Slye told me that when he returns to the classroom this fall, it will be with a much greater appreciation of the gulf between principle and reality. “It’s very easy to sit in Cambridge or New Haven or Palo Alto and decide what needs to be done,” he said. “I will say to students, ‘Have a little humility.’”

The campaign for Kenya’s next president is likely to coincide with the trials of the people against whom charges were confirmed, unless their current appeals are more successful than previous ones (the judges for the trials have been announced, but the dates have not yet been set). Given that fact, the ICC will continue to play a major role in the country’s public life.

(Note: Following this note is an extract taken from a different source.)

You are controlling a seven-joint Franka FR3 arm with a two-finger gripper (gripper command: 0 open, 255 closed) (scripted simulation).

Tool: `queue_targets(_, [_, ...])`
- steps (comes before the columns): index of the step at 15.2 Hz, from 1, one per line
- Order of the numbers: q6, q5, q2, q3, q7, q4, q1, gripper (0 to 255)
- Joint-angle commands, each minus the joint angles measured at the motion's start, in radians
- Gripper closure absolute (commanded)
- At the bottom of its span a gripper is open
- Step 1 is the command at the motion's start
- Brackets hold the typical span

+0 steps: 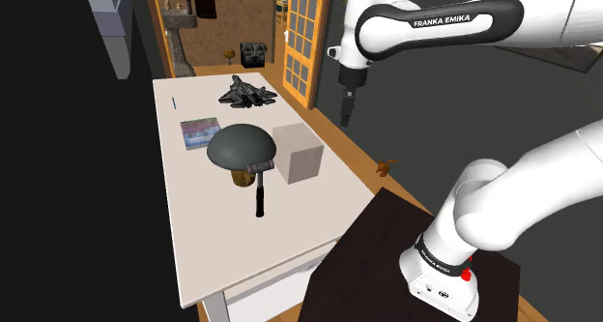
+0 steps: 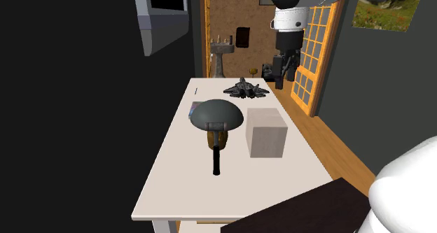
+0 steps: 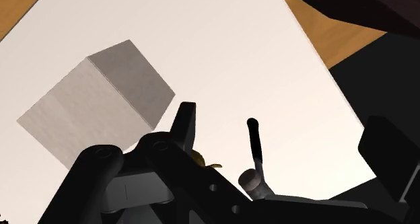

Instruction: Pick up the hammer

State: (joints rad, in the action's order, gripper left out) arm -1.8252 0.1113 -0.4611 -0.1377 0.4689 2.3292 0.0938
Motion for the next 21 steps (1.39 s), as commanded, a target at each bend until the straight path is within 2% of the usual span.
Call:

Moreno-Ocampo rather bombastically claimed at the time he announced the charges that “by breaking the cycle of impunity for massive crimes, victims and their families can have justice. And Kenyans can pave the way to peaceful elections.” But Peter Kagwanja paints a much darker picture, claiming that the ICC has polarized politics and worsened hostilities between communities. When the ICC confirmed charges against the four Kenyans last September, he says, “things fell apart—and in a huge way. Central Kenya [home to Kenyatta] became radicalized, and so did the Rift Valley [home to Ruto].”

I hope he’s wrong. I also hope that the ICC will grow into a universally well-regarded institution and that future Kenyan historians will conclude that, all things considered, it benefited the country. Right now, however, I would say that on all counts, the jury is still out.